Globally the show received mixed reviews. One review for the Boston Globe reported that the storyline is "too dense at times" but the shows writing is "consistently perceptive". A review for Variety reports the show "can't quite find its tone" but also praises the performance of Harriet Walter and Frances O'Connor for having a "purifying effect". Writing in Roger Ebert, Brian Tallerico criticises the depth of the shows writing, stating that some scenes felt "over-scripted" and "superficial"

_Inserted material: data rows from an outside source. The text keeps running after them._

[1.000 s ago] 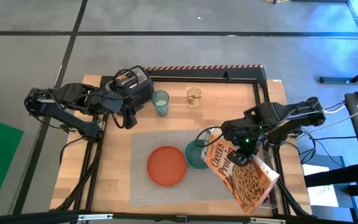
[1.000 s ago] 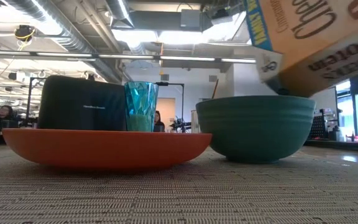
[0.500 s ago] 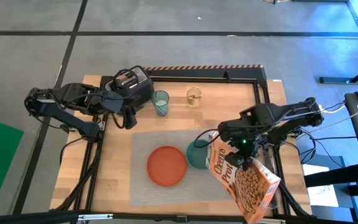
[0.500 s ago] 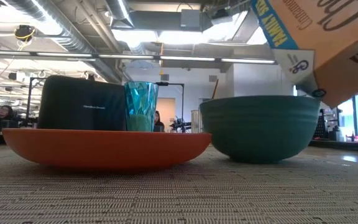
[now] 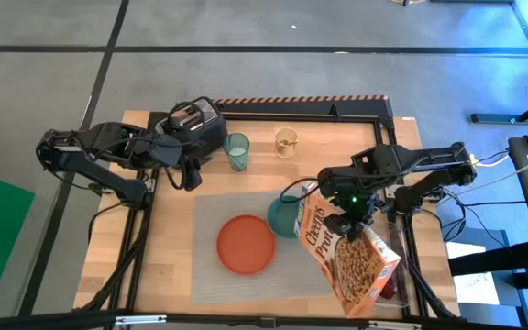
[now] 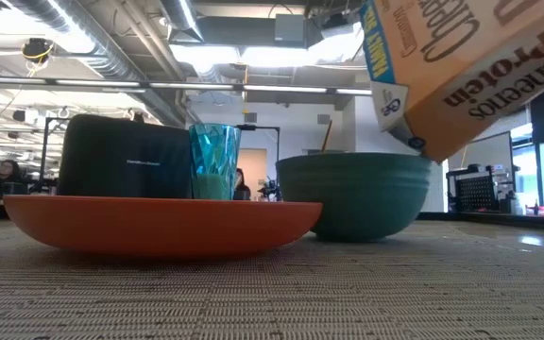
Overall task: Arrange a breakfast setting
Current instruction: Pour the cereal in the bowl
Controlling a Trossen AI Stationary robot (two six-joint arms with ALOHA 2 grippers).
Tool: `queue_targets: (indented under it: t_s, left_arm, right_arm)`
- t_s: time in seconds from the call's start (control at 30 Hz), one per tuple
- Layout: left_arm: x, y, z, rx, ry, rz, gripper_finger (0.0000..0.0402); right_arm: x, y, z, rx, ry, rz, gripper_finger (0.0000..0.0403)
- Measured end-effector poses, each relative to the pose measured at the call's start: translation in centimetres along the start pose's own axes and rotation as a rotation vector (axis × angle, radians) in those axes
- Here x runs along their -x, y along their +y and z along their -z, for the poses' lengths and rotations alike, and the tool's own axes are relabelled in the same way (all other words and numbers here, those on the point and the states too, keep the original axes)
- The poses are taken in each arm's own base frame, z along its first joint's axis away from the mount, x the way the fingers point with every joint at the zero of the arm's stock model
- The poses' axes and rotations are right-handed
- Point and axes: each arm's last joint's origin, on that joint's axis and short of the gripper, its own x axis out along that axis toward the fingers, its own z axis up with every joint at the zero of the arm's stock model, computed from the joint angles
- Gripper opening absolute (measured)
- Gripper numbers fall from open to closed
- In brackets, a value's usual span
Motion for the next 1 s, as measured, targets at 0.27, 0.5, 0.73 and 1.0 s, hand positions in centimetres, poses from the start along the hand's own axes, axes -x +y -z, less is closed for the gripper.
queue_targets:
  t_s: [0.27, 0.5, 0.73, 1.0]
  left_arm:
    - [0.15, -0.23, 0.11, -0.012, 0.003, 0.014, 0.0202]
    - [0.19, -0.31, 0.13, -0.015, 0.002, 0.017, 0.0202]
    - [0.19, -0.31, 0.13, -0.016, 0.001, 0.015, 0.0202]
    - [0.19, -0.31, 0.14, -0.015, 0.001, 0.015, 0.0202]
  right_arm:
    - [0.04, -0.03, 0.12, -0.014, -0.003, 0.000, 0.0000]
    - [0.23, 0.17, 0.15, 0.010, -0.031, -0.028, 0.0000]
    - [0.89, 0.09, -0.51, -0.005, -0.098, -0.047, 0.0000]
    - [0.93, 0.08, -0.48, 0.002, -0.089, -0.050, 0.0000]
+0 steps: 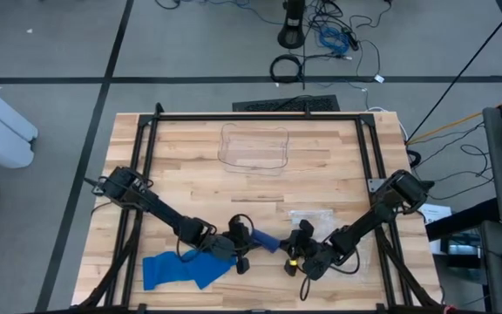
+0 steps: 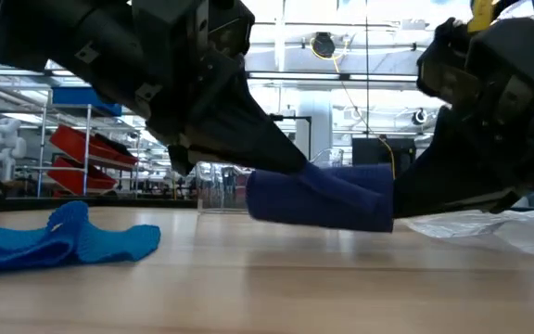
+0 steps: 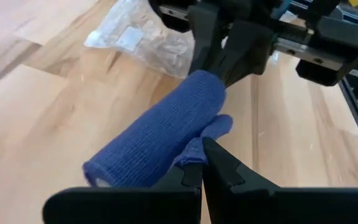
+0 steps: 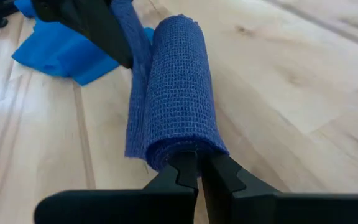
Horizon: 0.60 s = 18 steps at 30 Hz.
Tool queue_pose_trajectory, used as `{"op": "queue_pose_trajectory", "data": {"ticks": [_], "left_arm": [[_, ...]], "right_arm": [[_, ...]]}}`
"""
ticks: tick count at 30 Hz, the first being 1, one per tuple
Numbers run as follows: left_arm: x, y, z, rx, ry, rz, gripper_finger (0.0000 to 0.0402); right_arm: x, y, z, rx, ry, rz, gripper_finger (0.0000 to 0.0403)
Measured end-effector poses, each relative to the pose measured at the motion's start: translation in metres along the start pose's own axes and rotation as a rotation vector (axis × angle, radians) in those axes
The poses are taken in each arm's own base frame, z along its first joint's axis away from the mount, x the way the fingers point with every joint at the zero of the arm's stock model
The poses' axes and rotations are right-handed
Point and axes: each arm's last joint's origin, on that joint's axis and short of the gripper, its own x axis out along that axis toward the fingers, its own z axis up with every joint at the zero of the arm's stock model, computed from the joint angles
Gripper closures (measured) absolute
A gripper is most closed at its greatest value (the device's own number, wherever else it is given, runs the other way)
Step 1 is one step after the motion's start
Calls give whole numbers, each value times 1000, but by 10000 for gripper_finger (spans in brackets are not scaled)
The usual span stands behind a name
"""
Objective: Roll bandage
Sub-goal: Roll the purple bandage
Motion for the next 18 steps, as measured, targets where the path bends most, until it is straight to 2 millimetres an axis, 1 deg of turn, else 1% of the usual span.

The Wrap calls The End "an engrossing watch", praising the way the show presents the complex conversations surrounding life and death and the performance of the cast. The review also writes that some of the writers decisions could have been different to allow the show to come together more meaningfully.

===Awards and nominations===
- AACTA Award, nomination, for Best Miniseries (2021)
- AACTA Award, nomination, Noni Hazlehurst, for Best Supporting Actress in a Drama for her role as Pamela Hardy.